On 5/17/11 10:24 PM, Alessio Stalla wrote: […]
a. CLASSPATH (the listing of directories and jar files where to look for classes) is not a runtime concept; it's only a variable (environment variable or command line switch) used to init the JVM's default class loader. Once the JVM is started, CLASSPATH doesn't make any more sense. b. At runtime there's a hierarchy of class loaders, that, without going too much in detail, define a sort of limited virtual filesystem. Resources in that filesystem might come from plain files, from contents of jars, from the network, from memory... So, classpath:foo.jar!/bar does not make much sense: the fact that bar comes from foo.jar is no longer important (and possibly not even known anymore) inside the virtual filesystem. This is not just theory, I can cite at least two examples: ABCL's very own functions compiled at runtime and loaded from memory, and anything running on JBoss>= 5, where applications are loaded with a classloader that does not expose jar files in any way.

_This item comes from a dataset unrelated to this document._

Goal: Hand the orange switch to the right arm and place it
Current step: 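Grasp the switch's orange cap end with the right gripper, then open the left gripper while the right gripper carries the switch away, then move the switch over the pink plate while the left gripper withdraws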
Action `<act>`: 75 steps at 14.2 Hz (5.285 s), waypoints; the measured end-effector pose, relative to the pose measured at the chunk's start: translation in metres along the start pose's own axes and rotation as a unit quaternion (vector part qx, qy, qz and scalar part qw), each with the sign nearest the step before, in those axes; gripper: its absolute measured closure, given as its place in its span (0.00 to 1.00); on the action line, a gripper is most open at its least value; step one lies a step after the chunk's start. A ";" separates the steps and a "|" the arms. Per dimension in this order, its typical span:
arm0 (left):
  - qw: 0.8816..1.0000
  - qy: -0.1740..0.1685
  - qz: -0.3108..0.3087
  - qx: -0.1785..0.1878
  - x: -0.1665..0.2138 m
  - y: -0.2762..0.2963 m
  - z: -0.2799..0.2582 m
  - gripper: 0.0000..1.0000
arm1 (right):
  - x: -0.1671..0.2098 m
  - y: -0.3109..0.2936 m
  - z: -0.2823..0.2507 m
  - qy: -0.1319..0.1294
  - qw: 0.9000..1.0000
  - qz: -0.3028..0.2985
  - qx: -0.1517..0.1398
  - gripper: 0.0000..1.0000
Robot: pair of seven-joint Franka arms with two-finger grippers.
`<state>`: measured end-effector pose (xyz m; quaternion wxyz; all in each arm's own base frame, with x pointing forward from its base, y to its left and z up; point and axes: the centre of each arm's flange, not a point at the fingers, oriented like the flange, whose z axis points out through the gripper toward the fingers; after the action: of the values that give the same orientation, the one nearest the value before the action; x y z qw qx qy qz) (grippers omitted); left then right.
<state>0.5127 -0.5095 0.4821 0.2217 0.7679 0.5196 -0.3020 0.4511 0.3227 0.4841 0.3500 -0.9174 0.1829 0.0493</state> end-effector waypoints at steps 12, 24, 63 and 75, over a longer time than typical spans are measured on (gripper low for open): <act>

So, I would suggest simply classpath:/foo/bar/baz and leave it to the classloader to go and find /foo/bar/baz. This is precisely how the Spring framework does it, for example[1]. What you lose is the ability to enumerate the contents of the "file system": you can only ask for a resource by name and get back a stream if it exists. But I don't think we currently need the capability to enumerate.
So, if I understand you, 'classpath:/foo/bar/baz' just means find the entry '/foo/bar/baz' relative to something within the classpath? What happens if there are multiple classpath entries that satisfy this requirement, i.e. foobar.jar and barfoo.jar both contain '/foo/bar/baz'? Doesn't a "first one wins" strategy create ambiguity?